Role of glycation in human lens protein structure change.

Abstract

Protein glycation may be involved in cataract development, by altering protein structure, particularly amino acid composition, and formation of fluorophores through a Maillard reaction. This study was designed to evaluate major changes in early and advanced (fluorescent) glycation products, with special emphasis on glycation-induced changes in amino acid composition of lens proteins. We analyzed 50 human cataractous lenses (25 diabetic and 25 non-diabetic). Glycated proteins were isolated by affinity chromatography. Glycated and non-glycated proteins were separated by molecular sieve chromatography and further analyzed by RP-HPLC to establish the amino acid content. Early glycation levels were determined as furosine content and advanced glycation products were quantified by the characteristic fluorescence.
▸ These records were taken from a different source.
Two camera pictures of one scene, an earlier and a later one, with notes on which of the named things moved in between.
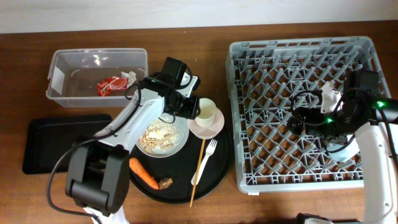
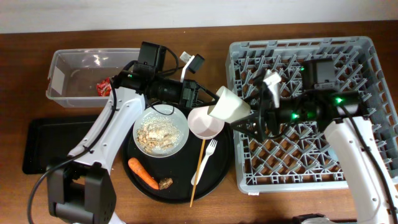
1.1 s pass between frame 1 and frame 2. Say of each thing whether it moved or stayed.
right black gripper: moved
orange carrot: stayed
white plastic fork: stayed
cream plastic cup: moved
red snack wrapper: stayed
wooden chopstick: stayed
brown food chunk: stayed
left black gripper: moved
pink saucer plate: stayed
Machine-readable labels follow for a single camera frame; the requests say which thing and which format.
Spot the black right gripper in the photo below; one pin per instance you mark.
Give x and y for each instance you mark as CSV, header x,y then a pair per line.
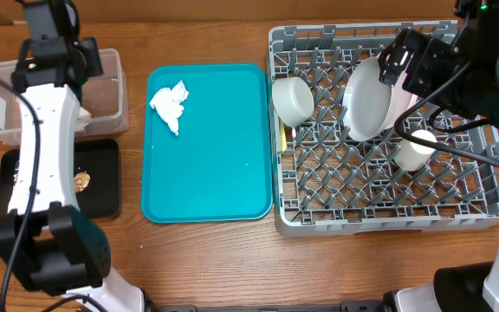
x,y
393,53

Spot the white round plate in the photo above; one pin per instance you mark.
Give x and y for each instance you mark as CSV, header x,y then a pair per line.
x,y
400,101

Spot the grey round plate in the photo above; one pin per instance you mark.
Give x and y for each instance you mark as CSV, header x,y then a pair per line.
x,y
367,101

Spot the white cup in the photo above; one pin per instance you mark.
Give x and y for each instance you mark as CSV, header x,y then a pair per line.
x,y
412,156

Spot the grey bowl of rice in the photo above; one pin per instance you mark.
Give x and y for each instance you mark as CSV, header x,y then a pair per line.
x,y
293,100

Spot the yellow plastic spoon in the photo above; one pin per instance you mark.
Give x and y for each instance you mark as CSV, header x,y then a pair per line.
x,y
283,137

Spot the white napkin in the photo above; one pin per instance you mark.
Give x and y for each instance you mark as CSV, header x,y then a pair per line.
x,y
168,103

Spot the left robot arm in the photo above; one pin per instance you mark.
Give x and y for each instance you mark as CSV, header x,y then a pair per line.
x,y
46,242

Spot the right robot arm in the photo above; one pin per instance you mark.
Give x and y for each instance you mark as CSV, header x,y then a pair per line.
x,y
462,77

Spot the grey dishwasher rack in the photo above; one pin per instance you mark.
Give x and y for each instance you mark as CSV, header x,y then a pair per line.
x,y
329,184

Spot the teal serving tray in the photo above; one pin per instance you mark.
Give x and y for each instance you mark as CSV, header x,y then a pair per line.
x,y
219,165

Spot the clear plastic bin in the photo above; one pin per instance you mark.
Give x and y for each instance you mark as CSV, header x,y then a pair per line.
x,y
104,97

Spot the black plastic tray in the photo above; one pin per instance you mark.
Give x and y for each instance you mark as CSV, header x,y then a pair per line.
x,y
98,159

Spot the brown food scrap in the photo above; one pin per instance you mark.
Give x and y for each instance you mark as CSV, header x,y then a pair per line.
x,y
81,181

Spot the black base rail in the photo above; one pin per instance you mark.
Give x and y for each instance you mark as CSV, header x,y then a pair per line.
x,y
346,306

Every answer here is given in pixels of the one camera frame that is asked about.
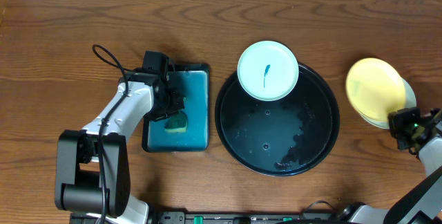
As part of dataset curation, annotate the yellow plate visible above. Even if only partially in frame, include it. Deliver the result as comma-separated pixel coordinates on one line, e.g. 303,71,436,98
345,58,406,122

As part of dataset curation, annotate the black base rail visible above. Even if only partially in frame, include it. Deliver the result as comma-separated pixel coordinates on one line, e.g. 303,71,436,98
68,210,346,224

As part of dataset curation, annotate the black rectangular water tray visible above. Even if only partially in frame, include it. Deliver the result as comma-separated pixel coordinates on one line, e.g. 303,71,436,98
142,64,209,153

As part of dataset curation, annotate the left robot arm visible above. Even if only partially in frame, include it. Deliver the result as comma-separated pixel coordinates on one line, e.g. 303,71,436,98
55,68,184,221

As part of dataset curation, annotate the round black tray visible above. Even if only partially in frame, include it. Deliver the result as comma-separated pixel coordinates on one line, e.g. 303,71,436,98
215,64,340,176

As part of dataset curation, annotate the green scrubbing sponge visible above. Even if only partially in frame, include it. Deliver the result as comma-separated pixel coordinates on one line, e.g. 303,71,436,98
164,111,188,133

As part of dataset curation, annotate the light blue plate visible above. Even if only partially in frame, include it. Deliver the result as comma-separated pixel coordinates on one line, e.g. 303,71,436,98
360,79,416,129
237,41,300,102

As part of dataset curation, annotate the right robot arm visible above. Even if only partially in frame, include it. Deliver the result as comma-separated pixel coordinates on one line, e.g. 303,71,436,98
338,107,441,224

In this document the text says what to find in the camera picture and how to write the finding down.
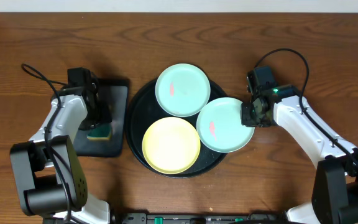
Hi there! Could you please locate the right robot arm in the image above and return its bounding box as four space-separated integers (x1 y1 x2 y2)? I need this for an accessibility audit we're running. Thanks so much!
241 93 358 223

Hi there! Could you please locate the green sponge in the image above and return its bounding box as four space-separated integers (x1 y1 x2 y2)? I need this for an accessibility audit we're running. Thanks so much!
87 123 112 141

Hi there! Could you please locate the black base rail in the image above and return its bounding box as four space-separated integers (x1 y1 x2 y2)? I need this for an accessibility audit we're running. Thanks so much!
115 213 289 224

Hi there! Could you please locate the yellow plate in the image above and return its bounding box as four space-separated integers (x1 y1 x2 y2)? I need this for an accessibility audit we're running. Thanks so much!
142 117 201 175

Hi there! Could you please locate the rectangular black tray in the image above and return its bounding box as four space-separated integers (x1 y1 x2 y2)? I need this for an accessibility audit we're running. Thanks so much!
74 79 129 157

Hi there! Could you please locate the mint plate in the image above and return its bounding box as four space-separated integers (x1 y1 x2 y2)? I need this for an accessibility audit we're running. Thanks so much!
155 63 211 117
196 97 255 153

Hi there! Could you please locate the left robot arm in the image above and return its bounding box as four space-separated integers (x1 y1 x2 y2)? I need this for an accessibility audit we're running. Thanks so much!
10 81 112 223

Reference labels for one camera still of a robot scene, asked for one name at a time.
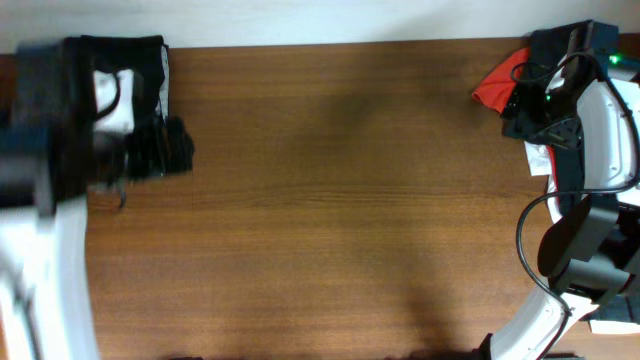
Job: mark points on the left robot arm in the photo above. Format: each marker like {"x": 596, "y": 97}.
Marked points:
{"x": 67, "y": 131}

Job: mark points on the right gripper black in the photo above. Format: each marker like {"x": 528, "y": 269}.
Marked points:
{"x": 523, "y": 100}

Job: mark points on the red orange garment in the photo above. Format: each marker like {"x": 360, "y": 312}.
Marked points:
{"x": 496, "y": 88}

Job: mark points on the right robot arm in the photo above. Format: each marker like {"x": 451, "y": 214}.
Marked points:
{"x": 587, "y": 267}

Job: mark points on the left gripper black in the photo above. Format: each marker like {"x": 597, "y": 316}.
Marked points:
{"x": 157, "y": 150}

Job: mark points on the black shirt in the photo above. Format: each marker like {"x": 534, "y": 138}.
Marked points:
{"x": 150, "y": 100}

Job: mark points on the black garment with white stripes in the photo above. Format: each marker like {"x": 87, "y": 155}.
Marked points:
{"x": 556, "y": 61}

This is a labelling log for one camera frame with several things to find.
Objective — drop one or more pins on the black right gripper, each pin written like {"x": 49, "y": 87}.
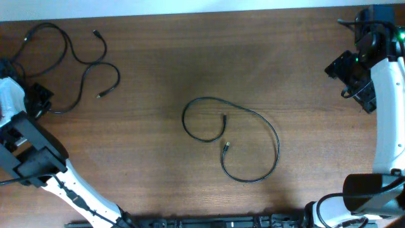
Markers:
{"x": 336, "y": 69}

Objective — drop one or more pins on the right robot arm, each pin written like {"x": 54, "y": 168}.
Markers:
{"x": 374, "y": 77}

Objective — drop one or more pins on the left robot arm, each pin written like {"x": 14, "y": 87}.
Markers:
{"x": 34, "y": 157}

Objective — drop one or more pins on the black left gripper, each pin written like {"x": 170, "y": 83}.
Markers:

Specific lens fractions (HMW and LMW) present significant differences in fluorescence levels between glycated and non-glycated proteins, specially in cataractous lenses from diabetic patients in which all proteins analyzed presented higher glycation levels than in non-diabetic patients. The amino and analysis of glycated proteins also revealed some important differences in specific basic residues (namely Lys, Arg and His) compared to the non-glycated fraction. The results suggest that protein glycation may be involved in changes in amino acid composition and fluorophore formation. This process may well account for the increased risk factor that diabetes represents for cataract development.